__background__
DESCRIPTION
Lua implements its own flavour of pattern matching, which is a mix of
regular expressions syntax and scanf() style. Special characters in Lua
patterns are: ^$()%.[]*+-? If any of them is used to represent just
itself, it must be escaped. Escaping is done with '%' before the escaped
character. Percent sign is escaped by itself: '%%'. Non alphanumeric
characters not being specials (like comma, colon or semicolon) may be
escaped too for improved code readability.
Character classes are used to define a set of characters for matching a
single one. The most obvious class is just a single non-special character
matching itself. Its opposite is a dot, which matches any character. Sets
of characters are written in square brackets, for example
[0123456789ABCDEFabcdef] matches hexadecimal digits. Ranges of
consecutive characters may be shortened with '-', so [0-9A-Fa-f] is the
equivalent of the previous pattern (they define the same set).
Some typical character sets have shortened notation with '%' as a
sequence introducer:
%a defines a set of all letters (upper and lowercase).
%c defines a set of all control characters (usually codes 0 to 31, and
127 to 159, but it is locale dependent).
%d defines a set of decimal digits.
%l defines a set of all the lowercase letters.
%p defines a set of all the punctuation characters.
%s defines a set of all the whitespace characters.
%u defines a set of all the uppercase letters.
%w defines a set of all the alphanumeric characters.
%x defines a set of all the hexadecimal digits.
%z defines a set containing the character 0.
Using an uppercase letter in the above sequences, negates their meaning,
so for example "%D" means "all characters except decimal digits".
Percent sign classes may be used inside sets. For example a set [%w%,%.]
has meaning "all the alphanumeric characters and comma and dot". It is
not allowed to use them as a part of a range however, so for example
[a-%d] meaning is unpredictable and must be avoided.
A pattern is built as a series of character classes, with additions of
position anchors ("^" and "$") and repetition modifiers ("*", "+", "-",
"?", "%n" and "%bxy":
. is the base character class. It matches any (single) character.
^ is a beginning position anchor. It may be used only at the start of
pattern and means that pattern must match the beginning of string.
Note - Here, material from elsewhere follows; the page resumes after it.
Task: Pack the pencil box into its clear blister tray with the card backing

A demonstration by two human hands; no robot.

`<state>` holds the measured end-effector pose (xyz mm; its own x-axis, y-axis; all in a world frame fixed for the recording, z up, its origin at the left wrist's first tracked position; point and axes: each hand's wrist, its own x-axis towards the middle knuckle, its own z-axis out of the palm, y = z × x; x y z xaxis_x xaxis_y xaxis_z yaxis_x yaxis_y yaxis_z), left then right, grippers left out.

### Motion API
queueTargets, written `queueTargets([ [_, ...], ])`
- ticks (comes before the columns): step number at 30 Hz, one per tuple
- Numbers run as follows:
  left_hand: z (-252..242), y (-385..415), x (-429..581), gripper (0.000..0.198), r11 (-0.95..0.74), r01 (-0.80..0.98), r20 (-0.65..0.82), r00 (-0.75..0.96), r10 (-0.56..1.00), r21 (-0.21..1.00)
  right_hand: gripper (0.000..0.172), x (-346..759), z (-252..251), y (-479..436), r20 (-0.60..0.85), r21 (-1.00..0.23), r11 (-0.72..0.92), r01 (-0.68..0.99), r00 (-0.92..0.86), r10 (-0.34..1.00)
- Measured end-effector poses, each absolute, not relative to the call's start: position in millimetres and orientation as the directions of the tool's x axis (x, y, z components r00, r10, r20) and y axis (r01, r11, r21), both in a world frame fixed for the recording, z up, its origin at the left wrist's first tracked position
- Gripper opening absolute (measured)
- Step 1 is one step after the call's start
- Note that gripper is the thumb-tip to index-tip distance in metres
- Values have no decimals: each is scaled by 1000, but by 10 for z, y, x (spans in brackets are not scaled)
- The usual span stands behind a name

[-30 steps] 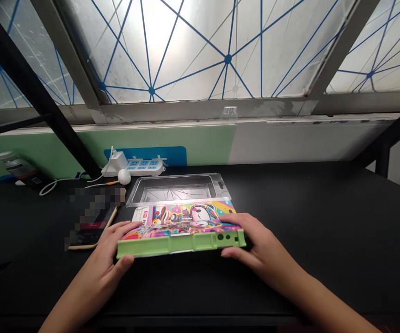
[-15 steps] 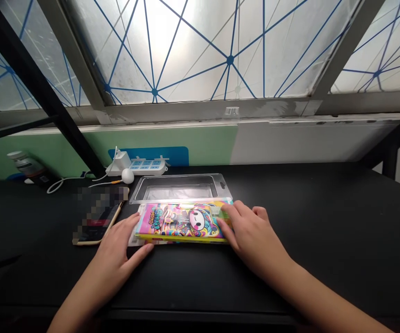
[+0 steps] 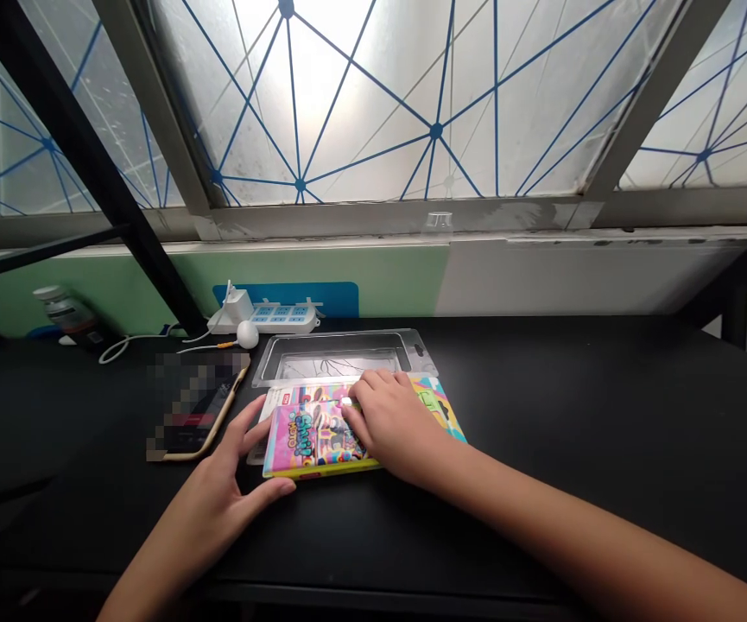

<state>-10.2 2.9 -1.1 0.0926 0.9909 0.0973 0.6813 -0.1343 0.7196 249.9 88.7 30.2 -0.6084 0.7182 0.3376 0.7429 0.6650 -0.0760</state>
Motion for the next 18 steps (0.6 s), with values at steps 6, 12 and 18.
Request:
queueTargets([
  [6,3,60,-130,90,-192,697,99,172,980,691,16,2439,185,898,414,-83,659,747,-576,705],
  [12,46,47,-105,76,-206,723,106,182,978,659,18,2442,206,916,574,-80,675,734,-519,633],
  [18,139,10,-165,66,-263,704,115,252,961,659,8,2634,442,643,769,77,824,561,-559,309],
])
In other places ^ has no special meaning and just represents itself.
$ is an end position anchor. It may be used only at end of pattern and
means that pattern must match the end of string. ^ and $ may be used
togehter, then the whole string must match the pattern. For example
pattern "^Lua$" matches only the string "Lua" and nothing more.
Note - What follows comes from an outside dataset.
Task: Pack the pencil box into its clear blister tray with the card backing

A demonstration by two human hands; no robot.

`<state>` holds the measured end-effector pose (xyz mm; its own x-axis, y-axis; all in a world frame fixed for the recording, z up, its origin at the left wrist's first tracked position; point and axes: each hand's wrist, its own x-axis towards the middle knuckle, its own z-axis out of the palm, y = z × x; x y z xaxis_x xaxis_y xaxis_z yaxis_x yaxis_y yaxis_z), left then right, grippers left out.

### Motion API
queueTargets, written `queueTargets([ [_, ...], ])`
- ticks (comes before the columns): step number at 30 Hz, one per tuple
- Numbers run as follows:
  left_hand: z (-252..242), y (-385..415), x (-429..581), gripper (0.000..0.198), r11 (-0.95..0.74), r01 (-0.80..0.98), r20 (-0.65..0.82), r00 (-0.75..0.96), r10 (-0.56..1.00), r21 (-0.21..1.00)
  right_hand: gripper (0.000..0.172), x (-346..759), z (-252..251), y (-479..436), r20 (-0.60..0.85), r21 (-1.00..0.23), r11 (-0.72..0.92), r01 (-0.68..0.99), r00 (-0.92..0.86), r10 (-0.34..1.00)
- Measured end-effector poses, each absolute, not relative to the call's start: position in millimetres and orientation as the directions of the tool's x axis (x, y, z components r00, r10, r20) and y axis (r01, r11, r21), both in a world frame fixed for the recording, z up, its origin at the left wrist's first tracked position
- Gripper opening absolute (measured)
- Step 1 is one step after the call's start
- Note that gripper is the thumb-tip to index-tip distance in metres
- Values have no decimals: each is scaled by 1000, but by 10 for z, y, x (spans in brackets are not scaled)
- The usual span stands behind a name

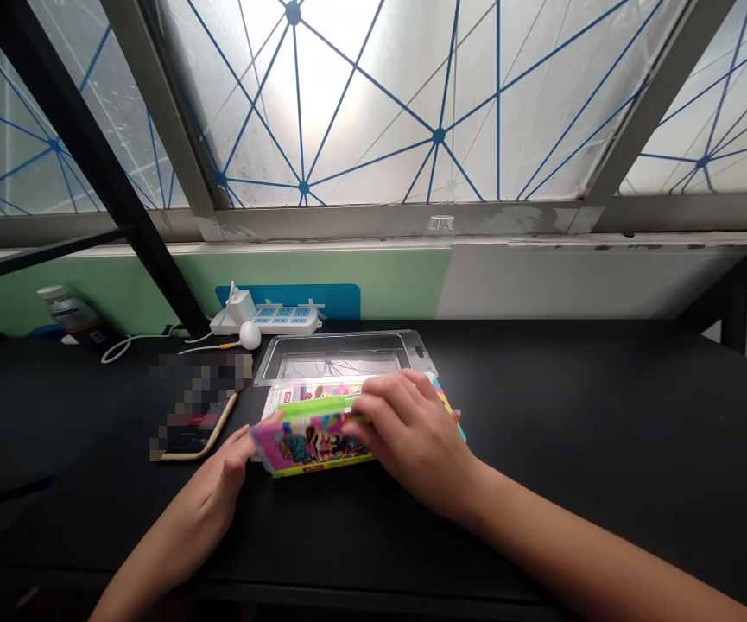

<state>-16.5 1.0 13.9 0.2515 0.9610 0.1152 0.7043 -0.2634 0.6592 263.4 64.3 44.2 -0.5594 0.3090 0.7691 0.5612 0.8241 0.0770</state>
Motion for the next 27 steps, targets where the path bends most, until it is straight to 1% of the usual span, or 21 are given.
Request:
queueTargets([
  [2,149,10,-176,66,-195,711,64,207,976,675,7,2752,513,481,725,126,891,436,-653,218],
  [3,149,11,-177,66,-161,724,32,189,981,671,12,2822,531,411,678,118,915,385,-705,209],
  [5,141,13,-172,67,-122,758,-19,175,984,641,33,2994,523,324,552,64,943,327,-799,239],
  [8,121,15,-154,72,-134,796,-29,187,982,590,78,3327,415,345,347,-28,923,383,-863,368],
  [10,107,21,-142,72,-166,804,-8,208,978,571,109,3562,308,426,258,-100,863,496,-824,504],
  [11,99,26,-139,71,-177,807,2,213,977,564,119,3666,254,472,225,-153,818,555,-786,576],
  [12,90,31,-139,70,-183,809,10,214,977,559,123,3753,203,515,193,-216,765,607,-741,643],
  [13,80,35,-144,69,-186,810,17,213,977,557,120,3820,156,552,161,-289,707,645,-695,700],
  [14,69,36,-153,68,-186,809,23,210,978,557,111,3865,116,582,134,-366,648,668,-652,747],
  [15,56,34,-167,67,-185,806,27,206,978,563,98,3890,82,604,115,-445,590,673,-611,784],
  [17,24,24,-205,67,-176,791,33,194,980,586,71,3890,39,626,112,-585,498,640,-544,832],
  [18,5,20,-223,67,-171,779,38,186,982,603,62,3876,29,628,120,-634,468,615,-519,846],
  [19,-14,17,-238,69,-175,761,55,180,982,625,57,3857,27,627,130,-669,446,595,-497,858],
  [22,-68,30,-241,85,-273,669,175,212,962,691,59,3810,56,612,140,-717,407,566,-455,879],
  [24,-90,40,-220,92,-340,625,250,230,940,703,61,3794,91,598,139,-740,388,549,-439,887],
  [25,-97,40,-210,90,-346,625,264,224,938,700,61,3788,110,592,136,-751,381,540,-437,889],
  [27,-105,28,-206,81,-313,652,249,192,949,690,60,3780,144,583,121,-771,362,523,-439,890],
])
* is a repetition operator which matches 0 or more characters from the
character class it follows. For example "%d*" means "nothing or any
number of digits". It matches the longest possible sequence, so in
"42836" "%d*" matches the whole string, not any of substrings.
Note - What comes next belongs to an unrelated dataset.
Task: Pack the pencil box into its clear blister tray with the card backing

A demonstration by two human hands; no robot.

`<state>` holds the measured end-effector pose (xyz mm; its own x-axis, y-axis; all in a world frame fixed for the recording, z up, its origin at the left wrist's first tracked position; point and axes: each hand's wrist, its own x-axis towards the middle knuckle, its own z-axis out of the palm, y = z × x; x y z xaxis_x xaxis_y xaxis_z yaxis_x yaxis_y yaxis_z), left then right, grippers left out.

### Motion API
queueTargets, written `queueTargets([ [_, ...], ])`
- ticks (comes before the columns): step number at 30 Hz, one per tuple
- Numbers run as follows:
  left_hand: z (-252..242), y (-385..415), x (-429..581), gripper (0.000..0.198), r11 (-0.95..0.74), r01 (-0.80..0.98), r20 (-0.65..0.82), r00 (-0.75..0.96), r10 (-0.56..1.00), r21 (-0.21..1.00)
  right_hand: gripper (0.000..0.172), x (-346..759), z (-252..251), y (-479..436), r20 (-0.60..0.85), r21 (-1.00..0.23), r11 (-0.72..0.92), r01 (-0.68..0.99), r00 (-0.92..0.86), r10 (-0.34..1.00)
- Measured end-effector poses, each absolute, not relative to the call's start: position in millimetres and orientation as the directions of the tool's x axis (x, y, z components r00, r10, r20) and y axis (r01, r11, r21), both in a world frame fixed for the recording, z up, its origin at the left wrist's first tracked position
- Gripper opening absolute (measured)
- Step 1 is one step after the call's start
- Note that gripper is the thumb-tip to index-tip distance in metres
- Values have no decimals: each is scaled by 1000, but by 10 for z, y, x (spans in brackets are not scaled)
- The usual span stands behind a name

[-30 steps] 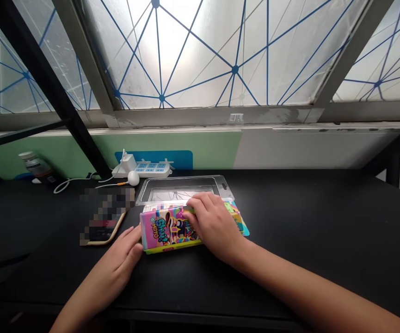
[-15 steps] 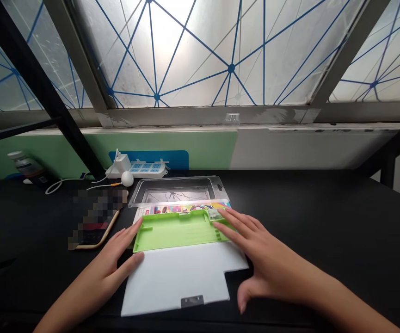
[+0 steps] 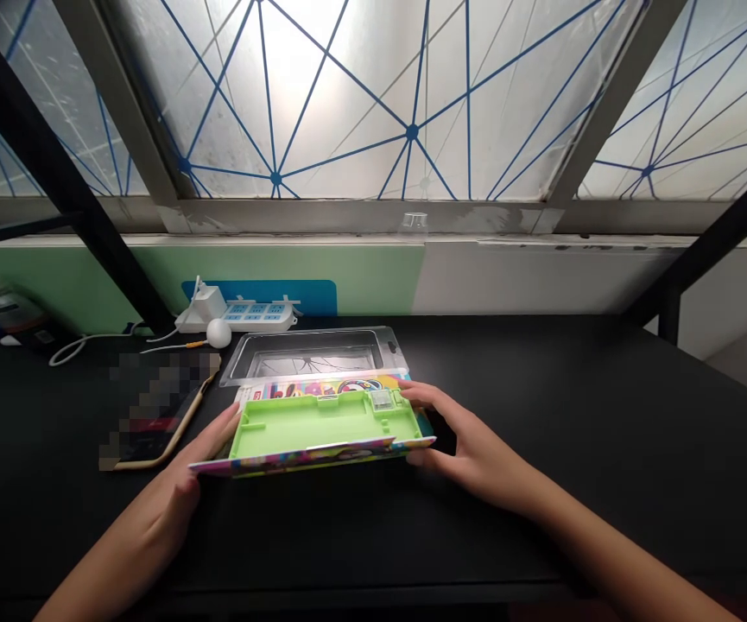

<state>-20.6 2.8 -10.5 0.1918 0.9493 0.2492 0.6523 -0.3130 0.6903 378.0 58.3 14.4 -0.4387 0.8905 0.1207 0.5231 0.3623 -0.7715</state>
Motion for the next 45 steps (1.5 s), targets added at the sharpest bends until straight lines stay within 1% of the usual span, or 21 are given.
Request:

+ is a repetition operator which matches 1 or more characters from the
character class it follows. For example "%d+" means "one or more
digits". The same as "*" it always matches the longest possible
sequence.
- is a repetition operator which matches 0 or more characters from the
character class it follows. It differs to "*" in that it matches
always the shortest possible sequence (except of the empty one), so
"%d-" in "42836" will just match "4".
? is a repetition operator, which matches 0 or 1 (and not more)
character from the character class it follows.
%n where "n" is a number from 1 to 9 matches a substring equal to n-th
captured string (see below).
%bxy where "b" is just a literal "b" and x, y are two different
characters (including specials, they need not to be escaped here).
The character x is an opening character, the character y is
a closing character. This operator matches a substring contained
inside a balanced pair of opening and closing character. x and y are
usually a pair of parentheses. For example "%b<>" will match
a complete HTML tag. When used on "<<b>" it will match "<b>", as the
first "<" is unbalanced.
Captures are fragments of matched string, which may be returned as
a result of matching function and also reused as parts of pattern using
"%n" operator. By default an implicit capture is the whole matched
substring (but this default capture cannot be used in "%n"). A capture is
marked with parentheses. For example:
string.match("see page 19 for details", "page %d+")
will return the whole match, which is "page 19", but
string.match("see page 19 for details", page (%d+)")
will return only the capture, which would be just "19". An example of
capture reuse in a pattern is "(%d)%d*%1". It matches all at least two
digit numbers, where the last digit is the same as the first. The capture
is the first digit, then "%1" reuses it as the last one. Number of
captures in a single pattern is limited to 32 (but only the first 9 may
be reused).
byte
converts fragment of string to character codes. (V1)
SYNOPSIS
... = string.byte(str [, start] [, end])
DESCRIPTION
Converts consecutive characters from a string span defined by 'start' and 'end' to numeric values of character codes. Both 'start' and 'end' are optional. The default value of 'start' is 1. The default value of 'end' is the value of 'start'. Start and end values may be positive, counted up from 1 from the string start, or negative, counted down from -1 from the string end. When length of span is zero or negative, nothing is returned. Character codes are taken from the system default codepage
INPUTS
str - the source string. start - position of the first character in the span. end - position of the last character in the span
RESULT
Codes of characters in the span
EXAMPLE
string.byte("ABCD") => 65 (A)
string.byte("ABCD", 3) => 67 (C)
string.byte("ABCD", 2, 3) => 66, 67 (BC)
string.byte("ABCD",, 3) => 65, 66, 67 (ABC
char
creates a string from character codes. (V1)
SYNOPSIS
str = string.char(...)
DESCRIPTION
Converts numeric arguments into characters, joining them in a string. All arguments must be in <0, 255> range. Numbers are mapped to characters according to the system default codepage
INPUTS
... - codes of characters in the string
RESULT
Resulting string
EXAMPLE
string.char(77, 111, 114, 112, 104, 79, 83) => "MorphOS"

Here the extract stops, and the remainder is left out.